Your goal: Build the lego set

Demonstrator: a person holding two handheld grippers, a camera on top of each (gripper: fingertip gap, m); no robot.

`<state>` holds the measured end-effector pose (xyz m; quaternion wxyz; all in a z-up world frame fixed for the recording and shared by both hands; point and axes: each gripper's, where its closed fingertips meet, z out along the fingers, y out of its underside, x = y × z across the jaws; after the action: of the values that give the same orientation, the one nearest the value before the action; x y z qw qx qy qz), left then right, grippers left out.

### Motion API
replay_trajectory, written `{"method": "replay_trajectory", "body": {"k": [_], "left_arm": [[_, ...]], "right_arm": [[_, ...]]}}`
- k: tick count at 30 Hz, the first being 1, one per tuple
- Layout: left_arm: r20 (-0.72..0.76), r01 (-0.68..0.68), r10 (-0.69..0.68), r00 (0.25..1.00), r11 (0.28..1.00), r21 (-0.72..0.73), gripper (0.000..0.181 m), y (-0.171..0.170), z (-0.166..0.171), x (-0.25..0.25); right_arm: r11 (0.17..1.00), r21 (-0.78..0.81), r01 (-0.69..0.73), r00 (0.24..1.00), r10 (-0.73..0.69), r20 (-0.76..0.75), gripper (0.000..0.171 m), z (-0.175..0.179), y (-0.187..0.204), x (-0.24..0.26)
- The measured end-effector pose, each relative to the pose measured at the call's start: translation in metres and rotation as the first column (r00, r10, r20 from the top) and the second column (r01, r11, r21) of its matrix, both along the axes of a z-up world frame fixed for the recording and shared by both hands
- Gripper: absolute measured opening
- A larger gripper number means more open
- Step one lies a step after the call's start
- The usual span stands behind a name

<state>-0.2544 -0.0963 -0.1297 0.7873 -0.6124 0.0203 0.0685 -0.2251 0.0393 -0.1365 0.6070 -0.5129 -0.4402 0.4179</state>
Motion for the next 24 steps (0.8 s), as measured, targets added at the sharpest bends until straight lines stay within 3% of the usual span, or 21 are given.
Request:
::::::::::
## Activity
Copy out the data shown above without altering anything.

## Expected output
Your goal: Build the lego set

Demonstrator: a person holding two handheld grippers, a camera on top of each (gripper: fingertip gap, m); no robot.

`<state>` holds the measured end-effector pose (xyz m; quaternion wxyz; all in a z-up world frame fixed for the recording and shared by both hands; point and axes: each gripper's, where its closed fingertips meet, z out along the fingers, y out of its underside, x = y × z across the jaws; after the action: of the values that give the same orientation, the one nearest the value before the action; x y z qw qx qy qz), left then right, grippers left out.

### Motion API
replay_trajectory, written `{"method": "replay_trajectory", "body": {"k": [_], "left_arm": [[_, ...]], "right_arm": [[_, ...]]}}`
- k: tick count at 30 Hz, the first being 1, one per tuple
- Layout: left_arm: r20 (-0.72..0.76), r01 (-0.68..0.68), r10 (-0.69..0.68), r00 (0.25..1.00), r11 (0.28..1.00), r21 (-0.72..0.73), gripper (0.000..0.181 m), y (-0.171..0.170), z (-0.166..0.171), x (-0.25..0.25); right_arm: r11 (0.17..1.00), r21 (-0.78..0.81), r01 (-0.69..0.73), r00 (0.24..1.00), r10 (-0.73..0.69), r20 (-0.76..0.75), gripper (0.000..0.171 m), z (-0.175..0.179), y (-0.187..0.204), x (-0.24..0.26)
- The measured end-effector pose, each relative to the pose measured at the call's start: translation in metres and rotation as the first column (r00, r10, r20 from the top) and the second column (r01, r11, r21) of its matrix, both along the axes of a z-up world frame fixed for the recording and shared by both hands
- Gripper: absolute measured opening
- A larger gripper number means more open
- Step one lies a step after the call's start
- The usual span stands behind a name

<state>-0.2544 -0.0963 -0.1297 0.7873 -0.6124 0.0203 0.0685 -0.2251 0.0393 -0.1365 0.6070 -0.5129 -0.4402 0.4179</state>
Motion for the next 24 steps (0.8 s), as measured, targets added at the sharpest bends until straight lines stay within 3% of the usual span, or 21 are given.
Request:

No further output is needed.